● Work required:
Beginning at the line that contains "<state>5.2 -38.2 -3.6", reproduce every line to the end of the material without changing any of them.

-- Given material follows --

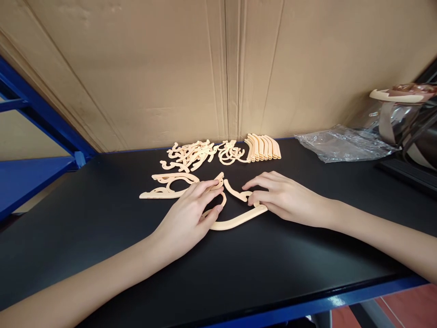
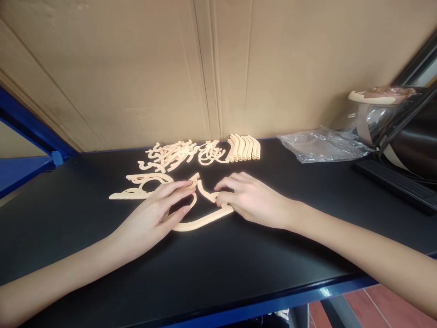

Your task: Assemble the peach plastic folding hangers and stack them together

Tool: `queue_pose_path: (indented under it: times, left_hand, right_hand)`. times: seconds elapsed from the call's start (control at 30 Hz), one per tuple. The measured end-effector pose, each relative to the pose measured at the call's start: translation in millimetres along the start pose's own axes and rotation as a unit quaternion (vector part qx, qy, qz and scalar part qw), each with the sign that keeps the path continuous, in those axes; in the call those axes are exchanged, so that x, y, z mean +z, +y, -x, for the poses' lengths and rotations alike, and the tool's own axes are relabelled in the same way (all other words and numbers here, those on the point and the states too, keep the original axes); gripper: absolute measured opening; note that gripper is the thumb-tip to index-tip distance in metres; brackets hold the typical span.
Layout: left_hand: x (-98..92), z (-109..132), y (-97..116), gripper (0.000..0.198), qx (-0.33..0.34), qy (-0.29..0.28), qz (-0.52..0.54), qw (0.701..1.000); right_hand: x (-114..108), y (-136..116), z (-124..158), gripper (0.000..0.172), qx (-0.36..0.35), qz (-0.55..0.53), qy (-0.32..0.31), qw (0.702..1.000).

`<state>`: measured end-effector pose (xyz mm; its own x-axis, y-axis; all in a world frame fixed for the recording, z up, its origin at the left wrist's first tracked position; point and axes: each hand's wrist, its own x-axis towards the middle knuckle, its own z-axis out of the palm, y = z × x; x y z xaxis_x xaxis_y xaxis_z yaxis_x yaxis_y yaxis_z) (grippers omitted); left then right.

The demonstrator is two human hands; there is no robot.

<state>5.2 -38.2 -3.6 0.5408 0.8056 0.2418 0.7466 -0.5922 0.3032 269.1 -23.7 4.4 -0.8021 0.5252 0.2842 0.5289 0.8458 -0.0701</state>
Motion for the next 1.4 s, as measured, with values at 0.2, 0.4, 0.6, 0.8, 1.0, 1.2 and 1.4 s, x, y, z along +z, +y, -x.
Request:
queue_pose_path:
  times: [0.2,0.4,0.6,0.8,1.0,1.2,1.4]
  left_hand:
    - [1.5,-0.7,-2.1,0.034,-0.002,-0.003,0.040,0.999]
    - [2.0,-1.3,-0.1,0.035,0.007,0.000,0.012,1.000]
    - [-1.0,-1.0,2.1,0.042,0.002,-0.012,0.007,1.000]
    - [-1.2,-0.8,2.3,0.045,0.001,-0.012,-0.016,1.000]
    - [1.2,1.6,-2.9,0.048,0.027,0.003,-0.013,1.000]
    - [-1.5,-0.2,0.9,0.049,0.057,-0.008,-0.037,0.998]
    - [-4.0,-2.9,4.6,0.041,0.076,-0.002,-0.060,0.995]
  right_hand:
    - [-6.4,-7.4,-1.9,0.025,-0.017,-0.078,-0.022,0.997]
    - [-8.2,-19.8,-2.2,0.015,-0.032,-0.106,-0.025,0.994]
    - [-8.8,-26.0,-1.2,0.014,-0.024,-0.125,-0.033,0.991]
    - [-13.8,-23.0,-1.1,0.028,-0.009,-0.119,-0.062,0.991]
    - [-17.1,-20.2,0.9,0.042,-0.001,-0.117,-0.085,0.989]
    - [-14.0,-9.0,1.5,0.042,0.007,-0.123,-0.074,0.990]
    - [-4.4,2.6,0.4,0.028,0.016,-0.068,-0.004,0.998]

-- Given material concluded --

● Reply:
<state>5.2 -38.2 -3.6 0.5408 0.8056 0.2418 0.7466 -0.5922 0.3032 269.1 -23.7 4.4 -0.8021 0.5252 0.2842 0.5289 0.8458 -0.0701</state>
Motion for the next 1.4 s, as measured, with values at 0.2, 0.4, 0.6, 0.8, 1.0, 1.2 and 1.4 s, x, y, z along +z, +y, -x.
Request:
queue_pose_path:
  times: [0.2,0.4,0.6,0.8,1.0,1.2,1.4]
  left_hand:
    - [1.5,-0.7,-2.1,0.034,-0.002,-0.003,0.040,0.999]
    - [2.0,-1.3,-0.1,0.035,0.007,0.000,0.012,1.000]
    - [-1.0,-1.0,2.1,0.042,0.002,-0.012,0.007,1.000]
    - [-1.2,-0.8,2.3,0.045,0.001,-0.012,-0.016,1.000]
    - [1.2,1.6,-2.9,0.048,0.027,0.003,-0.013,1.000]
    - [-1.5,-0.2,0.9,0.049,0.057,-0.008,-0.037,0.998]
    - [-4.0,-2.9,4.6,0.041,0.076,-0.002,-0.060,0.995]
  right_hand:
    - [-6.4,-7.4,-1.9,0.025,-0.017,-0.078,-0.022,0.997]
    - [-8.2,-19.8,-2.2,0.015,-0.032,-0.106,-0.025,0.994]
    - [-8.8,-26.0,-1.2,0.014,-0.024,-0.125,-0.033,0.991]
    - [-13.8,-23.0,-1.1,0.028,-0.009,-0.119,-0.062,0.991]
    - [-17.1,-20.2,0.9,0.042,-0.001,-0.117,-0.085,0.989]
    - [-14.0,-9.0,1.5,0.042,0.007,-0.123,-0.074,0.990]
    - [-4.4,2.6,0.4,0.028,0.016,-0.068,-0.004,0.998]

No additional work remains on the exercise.